Il a fallu une semaine pour que circule la nouvelle qu'une interview avait eu lieu. Les Indonésiens étaient fous furieux ; de toute évidence, ils s'étaient fait sévèrement taper sur les doigts par Djakarta. Tout d'abord, il y a eu la pêche aux renseignements coutumière: on attrape des tas de gens et on les bat pour essayer d'en tirer quelque chose. Ensuite, quand ce fut publié ils eurent mon nom, ce qui leur livrait un morceau du puzzle. J'avais pris soin de prendre des photos seulement des guérilleros, et non de ceux qui étaient venus avec moi, mais ils l'avaient enregistré eux-mêmes, et certains furent capturés. Il se fit une grande activité en octobre-novembre 1990 ; un village entier fut menacé de disparaître de la surface de la terre. Ils battirent les interprètes, mais la publicité les sauva : ils sont toujours vivants. Ils tuèrent des guérilleros dans une grande opération militaire, mais ils n'eurent pas Xanana.
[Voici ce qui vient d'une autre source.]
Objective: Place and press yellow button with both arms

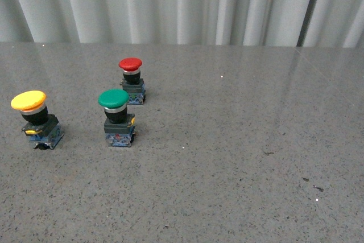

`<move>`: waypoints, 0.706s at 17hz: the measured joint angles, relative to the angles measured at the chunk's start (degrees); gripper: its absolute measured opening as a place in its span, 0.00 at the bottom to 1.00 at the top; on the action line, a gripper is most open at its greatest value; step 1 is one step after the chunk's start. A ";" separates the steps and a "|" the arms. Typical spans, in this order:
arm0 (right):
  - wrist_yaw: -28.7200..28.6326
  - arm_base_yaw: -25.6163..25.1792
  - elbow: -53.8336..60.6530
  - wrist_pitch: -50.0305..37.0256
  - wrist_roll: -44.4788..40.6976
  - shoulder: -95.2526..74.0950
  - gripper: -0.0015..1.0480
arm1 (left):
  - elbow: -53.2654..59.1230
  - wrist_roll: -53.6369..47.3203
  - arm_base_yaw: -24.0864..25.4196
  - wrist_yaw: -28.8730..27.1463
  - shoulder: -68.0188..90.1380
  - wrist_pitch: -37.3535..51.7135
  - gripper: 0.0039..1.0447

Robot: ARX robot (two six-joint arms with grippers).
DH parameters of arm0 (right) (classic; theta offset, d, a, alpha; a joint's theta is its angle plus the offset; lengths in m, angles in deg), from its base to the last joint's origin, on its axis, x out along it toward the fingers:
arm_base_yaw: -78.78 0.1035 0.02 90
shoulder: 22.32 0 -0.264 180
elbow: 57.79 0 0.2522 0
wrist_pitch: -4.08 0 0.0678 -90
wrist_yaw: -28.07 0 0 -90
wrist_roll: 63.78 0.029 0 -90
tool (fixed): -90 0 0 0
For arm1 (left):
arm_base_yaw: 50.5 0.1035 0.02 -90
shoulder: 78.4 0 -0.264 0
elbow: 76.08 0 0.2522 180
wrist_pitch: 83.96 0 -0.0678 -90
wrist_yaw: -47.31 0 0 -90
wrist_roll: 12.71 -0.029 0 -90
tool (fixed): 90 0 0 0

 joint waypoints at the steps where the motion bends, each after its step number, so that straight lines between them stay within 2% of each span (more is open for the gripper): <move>1: 0.00 0.00 0.00 0.00 -0.02 0.00 0.94 | 0.00 0.00 0.00 0.00 0.00 0.00 0.94; 4: 0.00 0.00 0.00 0.00 0.00 0.00 0.94 | -0.07 0.09 -0.04 -0.39 0.11 -0.63 0.94; 5: 0.09 0.00 0.00 0.00 0.02 0.00 0.94 | -3.67 1.70 -2.25 -6.49 5.84 -9.46 0.94; 7: 0.02 0.00 0.00 -0.07 -0.04 0.00 0.94 | -8.66 1.68 -2.14 -8.37 19.65 -3.02 0.94; 10: 0.02 0.00 0.00 0.00 -0.04 0.00 0.94 | -18.21 0.81 -2.95 -4.37 41.07 13.92 0.94; 12: 0.02 0.00 0.00 0.02 -0.04 0.00 0.94 | -26.21 -0.22 -3.72 -2.08 55.74 17.25 0.94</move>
Cette interview fit intervenir une énorme organisation. Deux cents personnes, me dit-on, y étaient impliquées de près ou de loin, et cela a l'air juste. Moi-même, directement, j'en ai vu une cinquantaine. Parfois c'était presque indiscernable, comme un petit garçon sur le long de la route, qui se désignait par un signe discret à la voiture. Cela se produisait n'importe où. Tous ne savaient pas exactement ce qui se tramait, mais j'en voyais constamment qui en faisaient partie. Cela m'a donné une mesure de la force de cette opposition silencieuse à la présence indonésienne.